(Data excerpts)
———

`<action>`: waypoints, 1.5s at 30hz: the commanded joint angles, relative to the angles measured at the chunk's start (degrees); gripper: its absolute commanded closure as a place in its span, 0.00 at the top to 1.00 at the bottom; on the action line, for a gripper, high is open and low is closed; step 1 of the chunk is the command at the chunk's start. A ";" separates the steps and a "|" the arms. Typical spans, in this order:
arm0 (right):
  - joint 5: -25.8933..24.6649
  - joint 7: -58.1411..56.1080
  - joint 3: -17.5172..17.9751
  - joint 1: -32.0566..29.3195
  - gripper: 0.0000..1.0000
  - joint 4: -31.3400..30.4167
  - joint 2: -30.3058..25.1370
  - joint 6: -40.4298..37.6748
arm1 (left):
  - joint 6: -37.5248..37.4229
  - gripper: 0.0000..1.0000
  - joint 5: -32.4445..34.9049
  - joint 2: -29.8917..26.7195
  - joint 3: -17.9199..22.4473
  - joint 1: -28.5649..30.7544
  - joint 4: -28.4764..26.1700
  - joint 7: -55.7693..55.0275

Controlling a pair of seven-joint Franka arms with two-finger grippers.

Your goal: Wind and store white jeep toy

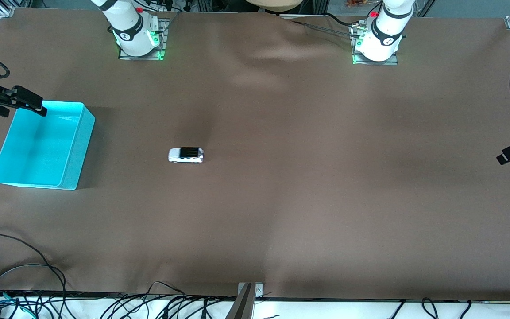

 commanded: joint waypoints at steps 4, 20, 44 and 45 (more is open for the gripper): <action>-0.36 0.65 0.44 -0.26 1.00 0.91 0.33 -0.52 | -4.32 1.00 -2.06 -0.14 -0.22 0.51 1.33 1.52; -0.36 0.65 0.44 -0.26 1.00 0.82 0.33 -0.52 | -5.55 1.00 -6.19 -2.42 1.27 1.39 0.28 1.52; -0.36 0.65 0.44 -0.26 1.00 0.82 0.33 -0.43 | -5.91 1.00 -16.30 -11.39 37.73 -31.55 -8.16 2.05; -0.36 0.65 0.44 -0.26 1.00 0.82 0.33 -0.43 | -5.82 1.00 -16.56 -11.56 39.23 -32.87 -8.51 2.40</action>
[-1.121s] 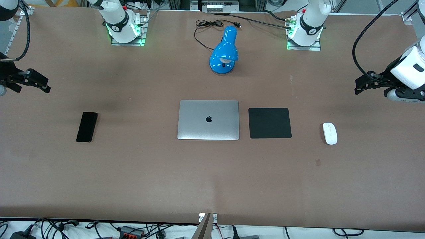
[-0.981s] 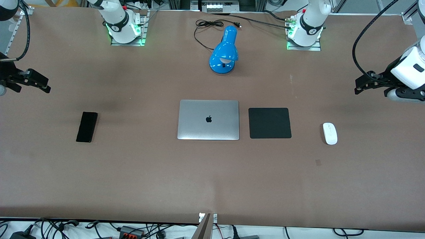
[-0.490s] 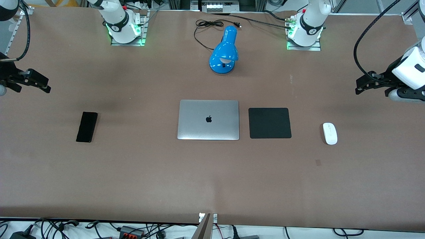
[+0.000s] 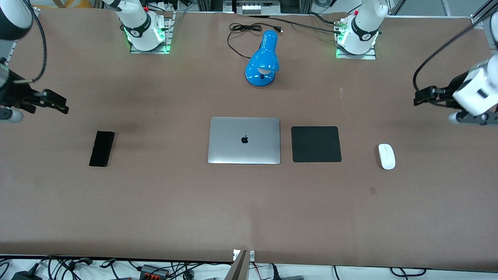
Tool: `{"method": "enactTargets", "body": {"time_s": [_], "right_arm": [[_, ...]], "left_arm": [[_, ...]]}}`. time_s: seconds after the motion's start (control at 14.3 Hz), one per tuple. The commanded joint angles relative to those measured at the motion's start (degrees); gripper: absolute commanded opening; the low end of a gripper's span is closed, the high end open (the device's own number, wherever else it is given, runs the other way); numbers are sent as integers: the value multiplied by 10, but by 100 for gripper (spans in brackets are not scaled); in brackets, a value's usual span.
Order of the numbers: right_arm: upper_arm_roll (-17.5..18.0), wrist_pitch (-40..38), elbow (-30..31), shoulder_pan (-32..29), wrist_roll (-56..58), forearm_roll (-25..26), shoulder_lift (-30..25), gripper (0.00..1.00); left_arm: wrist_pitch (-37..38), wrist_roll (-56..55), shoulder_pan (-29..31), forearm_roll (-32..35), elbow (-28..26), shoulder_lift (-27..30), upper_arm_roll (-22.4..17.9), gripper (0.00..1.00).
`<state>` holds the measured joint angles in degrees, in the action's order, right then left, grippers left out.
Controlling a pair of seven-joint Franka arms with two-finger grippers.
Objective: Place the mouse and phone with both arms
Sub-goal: 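Lower the right gripper onto the black phone while the left gripper reaches the mouse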
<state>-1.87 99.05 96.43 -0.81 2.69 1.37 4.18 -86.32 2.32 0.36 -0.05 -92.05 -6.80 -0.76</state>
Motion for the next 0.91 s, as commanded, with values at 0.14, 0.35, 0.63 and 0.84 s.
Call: {"method": "enactTargets", "body": {"time_s": [0.14,0.35,0.63,0.84], "right_arm": [[0,46,2,-9,-3,17,80,100],[-2,91,4,-22,-3,22,132,100],[-2,160,34,-38,-4,22,195,100],[-2,255,116,-60,-4,22,211,100]], "left_arm": [[5,0,1,11,27,-100,1,100],[-114,0,7,12,-15,-149,1,100],[-397,0,30,16,-154,-164,1,100],[-549,2,36,17,-242,-176,1,100]]}}
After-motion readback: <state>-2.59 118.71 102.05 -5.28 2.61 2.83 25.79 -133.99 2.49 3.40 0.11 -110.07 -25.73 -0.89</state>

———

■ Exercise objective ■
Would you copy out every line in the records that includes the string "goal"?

■ The completed task ■
Your goal: Wind and store white jeep toy
Sub-goal: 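Lower the right gripper onto the black phone while the left gripper reaches the mouse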

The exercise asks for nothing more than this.